On this day in 1837, civil registration of births, marriages and deaths was introduced in England and Wales. Hallelujah! Prior to that, a parochial system of registration based on baptisms, marriages and burials was in place, introduced by Thomas Cromwell (then Lord Chancellor) in 1538. This new ‘General Registration’ was part of the government’s attempts to find out how many people lived in the country, how quickly they were breeding, what was killing them and of course, how much they could be conscripted and taxed in the intervening time!

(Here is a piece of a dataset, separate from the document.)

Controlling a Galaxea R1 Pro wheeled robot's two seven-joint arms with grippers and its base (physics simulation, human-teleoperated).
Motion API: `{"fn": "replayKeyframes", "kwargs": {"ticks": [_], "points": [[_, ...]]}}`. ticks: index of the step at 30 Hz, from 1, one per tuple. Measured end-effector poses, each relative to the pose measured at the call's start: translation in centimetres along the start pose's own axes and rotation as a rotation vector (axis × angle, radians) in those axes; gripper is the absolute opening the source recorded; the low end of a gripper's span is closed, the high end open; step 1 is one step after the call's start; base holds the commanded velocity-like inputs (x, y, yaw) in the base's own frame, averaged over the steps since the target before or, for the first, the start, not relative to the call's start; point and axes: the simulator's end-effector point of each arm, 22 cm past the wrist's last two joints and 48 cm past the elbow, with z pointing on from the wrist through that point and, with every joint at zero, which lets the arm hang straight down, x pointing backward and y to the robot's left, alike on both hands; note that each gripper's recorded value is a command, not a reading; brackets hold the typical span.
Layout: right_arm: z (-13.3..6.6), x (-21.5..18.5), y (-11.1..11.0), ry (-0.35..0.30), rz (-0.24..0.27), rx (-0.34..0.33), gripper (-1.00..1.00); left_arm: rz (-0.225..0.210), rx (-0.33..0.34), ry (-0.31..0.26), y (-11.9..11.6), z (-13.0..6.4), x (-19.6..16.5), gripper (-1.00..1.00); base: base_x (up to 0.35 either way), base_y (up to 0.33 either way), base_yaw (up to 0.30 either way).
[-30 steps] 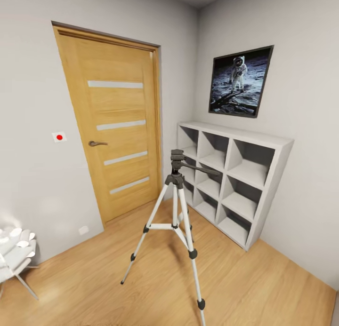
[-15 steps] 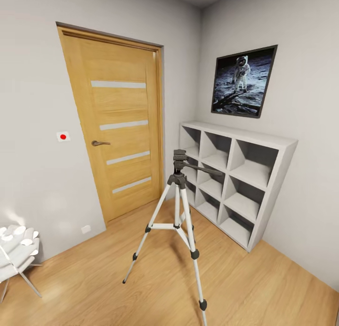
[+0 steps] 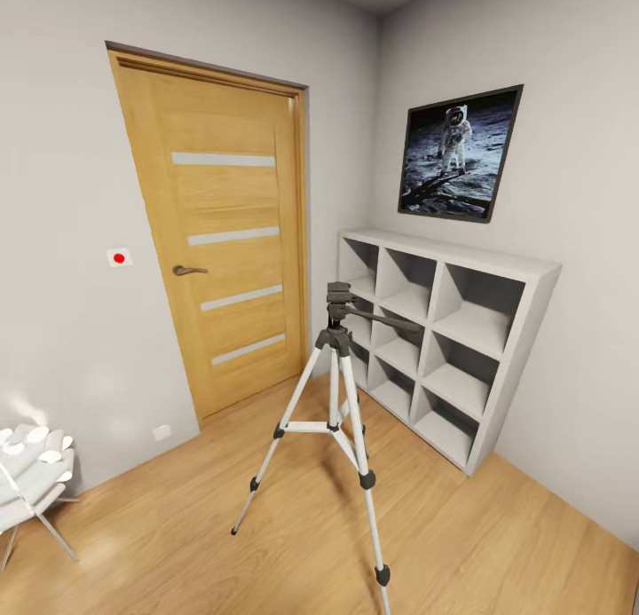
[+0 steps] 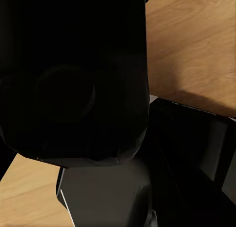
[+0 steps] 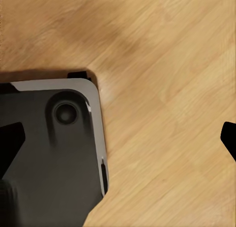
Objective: Attach the digital camera to the camera tripod in the bedroom.
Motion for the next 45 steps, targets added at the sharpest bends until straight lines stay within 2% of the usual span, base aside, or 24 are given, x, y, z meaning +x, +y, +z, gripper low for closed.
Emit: {"fn": "replayKeyframes", "kwargs": {"ticks": [12,16,45], "points": [[0.0,0.0,0.2,0.001,0.006,-0.002,1.0,-0.001,0.0,0.0,0.0,0.0,0.0,-1.0,0.0,0.0,0.0],[0.0,-0.4,-0.8,-0.008,-0.008,0.003,1.0,0.001,0.003,-0.004,-0.2,0.0,-0.2,-1.0,0.0,0.0,0.0],[0.1,0.8,0.1,0.027,-0.012,-0.004,1.0,-0.006,0.004,0.016,-0.4,0.2,0.6,-1.0,0.0,0.0,0.036]]}}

Splitting the country into registration districts (RDs), further sub-districts were formed and managed by a local registrar, who was responsible to the registrar general at the General Register Office (GRO), which is now part of the Office of National Statistics. Clerks to the registrar general compiled alphabetical indexes to births, marriages and deaths for each of four quarters of a year: January – March (March quarter), April – June (June quarter), July – September (September quarter) and October – December (December quarter). These were hand copied registers that repeated the information in the local register – room for error number 1.

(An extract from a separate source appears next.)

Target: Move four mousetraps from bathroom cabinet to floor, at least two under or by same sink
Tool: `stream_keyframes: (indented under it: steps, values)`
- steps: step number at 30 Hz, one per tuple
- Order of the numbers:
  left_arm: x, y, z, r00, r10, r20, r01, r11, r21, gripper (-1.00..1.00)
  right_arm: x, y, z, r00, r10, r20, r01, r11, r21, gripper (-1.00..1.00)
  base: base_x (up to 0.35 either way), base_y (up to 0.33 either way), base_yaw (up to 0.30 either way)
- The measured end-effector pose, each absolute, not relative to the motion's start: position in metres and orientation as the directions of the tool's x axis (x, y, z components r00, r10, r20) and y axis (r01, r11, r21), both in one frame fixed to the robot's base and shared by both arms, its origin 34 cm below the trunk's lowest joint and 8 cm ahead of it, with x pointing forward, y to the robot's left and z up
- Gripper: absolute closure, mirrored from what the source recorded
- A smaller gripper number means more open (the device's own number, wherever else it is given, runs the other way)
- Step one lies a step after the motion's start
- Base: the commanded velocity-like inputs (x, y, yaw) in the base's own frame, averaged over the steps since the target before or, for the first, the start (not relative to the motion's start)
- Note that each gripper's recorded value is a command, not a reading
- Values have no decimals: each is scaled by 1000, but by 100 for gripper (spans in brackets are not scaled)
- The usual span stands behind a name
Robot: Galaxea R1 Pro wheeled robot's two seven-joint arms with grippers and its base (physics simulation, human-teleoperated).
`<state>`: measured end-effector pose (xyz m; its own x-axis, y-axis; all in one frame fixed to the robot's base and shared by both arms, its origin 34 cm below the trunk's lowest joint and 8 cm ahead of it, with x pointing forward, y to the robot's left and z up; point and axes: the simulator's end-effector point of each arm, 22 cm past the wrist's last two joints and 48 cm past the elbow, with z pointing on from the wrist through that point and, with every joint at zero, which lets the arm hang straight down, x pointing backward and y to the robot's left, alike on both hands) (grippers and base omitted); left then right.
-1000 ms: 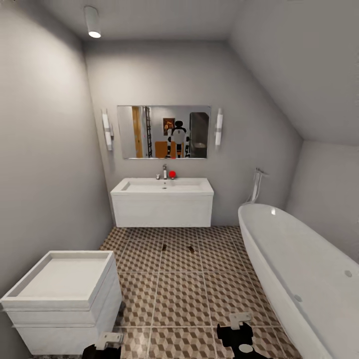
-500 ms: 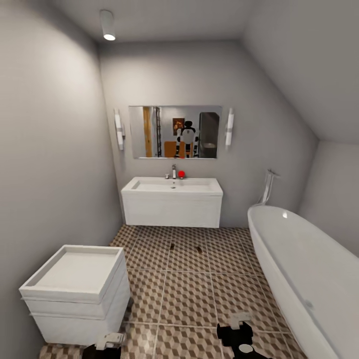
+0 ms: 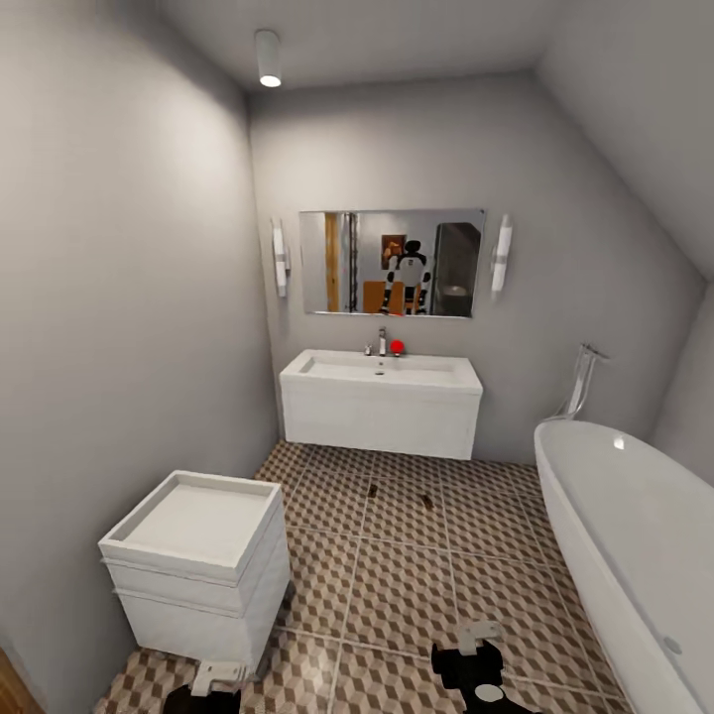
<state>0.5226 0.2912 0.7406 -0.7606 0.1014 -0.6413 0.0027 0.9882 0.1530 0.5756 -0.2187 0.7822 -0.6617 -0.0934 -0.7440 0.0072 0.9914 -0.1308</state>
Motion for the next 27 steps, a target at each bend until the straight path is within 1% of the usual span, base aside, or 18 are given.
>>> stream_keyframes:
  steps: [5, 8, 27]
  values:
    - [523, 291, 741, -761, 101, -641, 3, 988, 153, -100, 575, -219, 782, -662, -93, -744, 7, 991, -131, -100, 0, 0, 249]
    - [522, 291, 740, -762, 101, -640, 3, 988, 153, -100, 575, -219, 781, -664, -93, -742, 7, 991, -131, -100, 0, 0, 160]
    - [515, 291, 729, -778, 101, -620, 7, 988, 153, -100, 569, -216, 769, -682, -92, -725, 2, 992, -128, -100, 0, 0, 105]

At the General Register Office, three different indexes were compiled combining all registers and all names alphabetically to create a national index; this mammoth task was carried out by hand. Unsurprisingly this is our room for error number 2 – and this is only a matter of months after the event was originally registered. Travel down the decades to the time when the hand written records were indexed nationally with the use of typewriters. At this point we have indexers not only reading and transcribing the original entry, but also using typewriters! Room for error numbers 3 and 4!
Now fast forward to the more modern age, when the General Register Office started to allow their massive index to be bought and transcribed from their version to an online version that was computer software friendly. People tasked with this transcribing from the GRO index into a computer index may have little or no experience of English and Welsh Christian Names and Surnames; here the room for error is incalculable. Then factor in the compiling of an index for a search engine on any web-based genealogical site where the indexer is only using the third or fourth version of the index, and you can clearly see that we, as researchers, need to be willing to accept that what we find or don’t find is down to a lot of room for error.
From the day your ancestors signed the marriage register in Church, registered the birth of a child or registered the death of a loved one, the capacity for their name to be mis-read, mis-transcribed and mis-indexed is vast. And that is only in a record that is written in English! Imagine the problems for the Latter-day Saints when they began indexing the parish registers first created in the 1530s and written in Latin!
And don’t forget…. sometimes it is not the fault of an index or a transcription. Sometimes our ancestors told lies, varying from little white lies to whopping great big ones. Perhaps they´d told a lie to their spouse about their age and had to maintain it, or possibly there was a more sinister reason – like someone in authority was looking for them.
Having said all of that, thank you for introducing civil registration 177 years ago today…. it certainly assisted the local and family historians of today, as well as providing us with a fair few headaches and an enormous amount of enjoyment! Happy Civil Registration Anniversary!